┌─ Excerpted data

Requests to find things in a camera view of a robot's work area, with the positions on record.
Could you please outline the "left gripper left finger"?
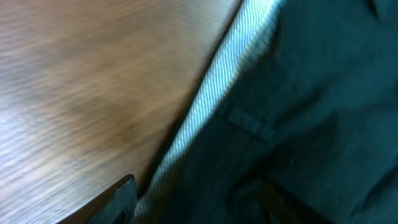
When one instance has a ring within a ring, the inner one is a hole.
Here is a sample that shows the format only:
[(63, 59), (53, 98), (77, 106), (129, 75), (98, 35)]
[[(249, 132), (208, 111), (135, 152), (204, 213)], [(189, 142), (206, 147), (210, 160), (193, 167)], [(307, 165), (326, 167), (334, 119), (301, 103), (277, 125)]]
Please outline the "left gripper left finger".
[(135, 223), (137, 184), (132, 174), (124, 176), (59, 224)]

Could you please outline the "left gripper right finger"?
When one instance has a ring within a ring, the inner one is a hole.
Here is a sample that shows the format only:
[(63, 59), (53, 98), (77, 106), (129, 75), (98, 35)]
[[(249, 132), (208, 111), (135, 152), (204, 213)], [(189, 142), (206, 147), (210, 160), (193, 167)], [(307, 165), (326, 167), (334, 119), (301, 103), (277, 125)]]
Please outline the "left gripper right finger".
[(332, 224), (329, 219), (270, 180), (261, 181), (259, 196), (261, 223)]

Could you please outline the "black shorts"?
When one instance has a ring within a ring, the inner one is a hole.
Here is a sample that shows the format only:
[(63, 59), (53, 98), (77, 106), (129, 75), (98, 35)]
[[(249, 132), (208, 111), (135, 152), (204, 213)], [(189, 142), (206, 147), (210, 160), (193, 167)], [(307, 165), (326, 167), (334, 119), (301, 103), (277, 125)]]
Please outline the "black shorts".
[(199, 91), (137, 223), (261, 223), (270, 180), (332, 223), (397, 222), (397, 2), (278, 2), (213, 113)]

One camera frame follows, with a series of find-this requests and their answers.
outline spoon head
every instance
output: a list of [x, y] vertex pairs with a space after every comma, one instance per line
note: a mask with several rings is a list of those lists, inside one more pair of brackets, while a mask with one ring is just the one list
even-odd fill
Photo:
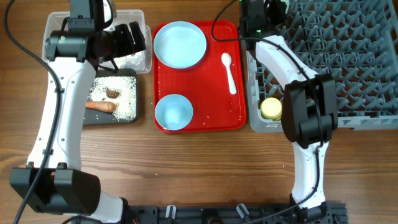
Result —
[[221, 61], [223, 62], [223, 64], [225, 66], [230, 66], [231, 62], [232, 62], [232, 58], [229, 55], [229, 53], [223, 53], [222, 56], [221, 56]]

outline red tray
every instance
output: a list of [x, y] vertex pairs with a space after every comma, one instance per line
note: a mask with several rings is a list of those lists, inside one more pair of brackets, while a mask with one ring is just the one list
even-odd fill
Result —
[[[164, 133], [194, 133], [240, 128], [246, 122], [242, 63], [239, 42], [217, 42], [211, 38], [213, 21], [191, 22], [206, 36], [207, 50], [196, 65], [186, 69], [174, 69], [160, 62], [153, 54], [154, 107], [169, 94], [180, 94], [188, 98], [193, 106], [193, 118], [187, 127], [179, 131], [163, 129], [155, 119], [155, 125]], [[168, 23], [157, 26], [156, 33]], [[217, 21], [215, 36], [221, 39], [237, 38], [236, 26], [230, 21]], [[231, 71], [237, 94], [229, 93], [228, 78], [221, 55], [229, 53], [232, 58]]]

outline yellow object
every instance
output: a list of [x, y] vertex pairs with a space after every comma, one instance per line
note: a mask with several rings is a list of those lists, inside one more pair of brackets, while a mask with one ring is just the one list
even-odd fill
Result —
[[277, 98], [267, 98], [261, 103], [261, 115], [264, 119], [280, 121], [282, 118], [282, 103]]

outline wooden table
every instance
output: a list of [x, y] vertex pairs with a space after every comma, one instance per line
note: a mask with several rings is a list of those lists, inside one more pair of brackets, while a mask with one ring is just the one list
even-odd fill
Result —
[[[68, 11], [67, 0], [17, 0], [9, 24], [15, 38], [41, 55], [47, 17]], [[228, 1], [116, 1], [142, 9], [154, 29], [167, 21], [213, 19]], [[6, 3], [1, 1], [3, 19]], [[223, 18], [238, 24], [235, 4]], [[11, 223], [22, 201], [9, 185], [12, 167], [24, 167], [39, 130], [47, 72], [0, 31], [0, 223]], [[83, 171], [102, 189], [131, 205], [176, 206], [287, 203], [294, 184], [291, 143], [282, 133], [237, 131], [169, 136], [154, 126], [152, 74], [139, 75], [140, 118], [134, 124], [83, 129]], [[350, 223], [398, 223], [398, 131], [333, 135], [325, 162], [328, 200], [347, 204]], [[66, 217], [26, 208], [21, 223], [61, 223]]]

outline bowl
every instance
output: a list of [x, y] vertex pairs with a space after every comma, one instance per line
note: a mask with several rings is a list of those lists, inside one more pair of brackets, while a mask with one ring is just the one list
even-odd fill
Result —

└─

Filter the material above down to the lines that hold the word "find".

Requests to find things in a camera view of a robot's work area, with the positions on record.
One camera frame follows, with a series of find-this requests and their answers.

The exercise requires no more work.